World Bank says Covid will push 71m into ‘extreme poverty’ – below $1.90 a day

In poor countries, Covid-19 has been an economic rather than a health shock. Photograph: iStock
In poor countries, Covid-19 has been an economic rather than a health shock. Photograph: iStock

Being poor is like trying to climb out of a pit while roped together with your family. At the bottom of the pit – below the international poverty line of $1.90 (€1.63) per person a day – the water is filthy, there’s very little food and hardly any medical care.

For the first few levels the family climbs, there are no safety nets. A single shock – granny needing costly medicine, the failure of the family farm or the death of the breadwinner – can throw everybody back into the pit.
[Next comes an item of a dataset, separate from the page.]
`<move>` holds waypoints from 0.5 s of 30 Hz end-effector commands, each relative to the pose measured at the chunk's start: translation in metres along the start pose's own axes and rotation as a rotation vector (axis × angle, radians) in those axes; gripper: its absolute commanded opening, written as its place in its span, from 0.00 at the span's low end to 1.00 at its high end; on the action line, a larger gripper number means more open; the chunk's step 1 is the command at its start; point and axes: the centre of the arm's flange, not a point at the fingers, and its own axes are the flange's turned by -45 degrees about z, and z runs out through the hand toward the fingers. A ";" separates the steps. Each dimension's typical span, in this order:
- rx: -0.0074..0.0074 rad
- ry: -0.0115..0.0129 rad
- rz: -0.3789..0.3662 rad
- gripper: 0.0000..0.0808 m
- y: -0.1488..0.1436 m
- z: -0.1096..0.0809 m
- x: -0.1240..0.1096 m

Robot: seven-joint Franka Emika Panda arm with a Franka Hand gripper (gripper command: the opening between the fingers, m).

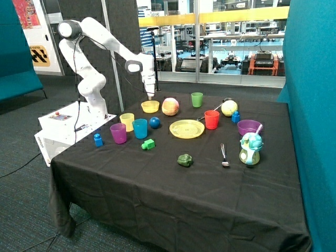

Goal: Place the bowl on the plate and the cup in the bowl matching the color

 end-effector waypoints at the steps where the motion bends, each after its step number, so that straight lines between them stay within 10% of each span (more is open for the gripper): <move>1: 0.0000 0.0030 -0.009 0.75 -0.003 0.005 -0.008; 15: 0.0000 0.0030 -0.042 0.79 -0.013 0.013 -0.003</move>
From about 1990, ever more families acquired a safety net. That might be bank savings, a sibling in New Delhi or New York sending money home or a state clinic providing free basic healthcare. They were crossing the great human divide that separates the defenceless from the protected.

Then came this year's unprecedented shock. Because Covid-19 is global, it often shreds all a family's safety nets at once. Worldwide, the disease will push 71 million into "extreme poverty", below $1.90 a day, predict World Bank economists. This will be the first annual increase in global poverty since the 1990s. The question now is how to restart the long climb to protection.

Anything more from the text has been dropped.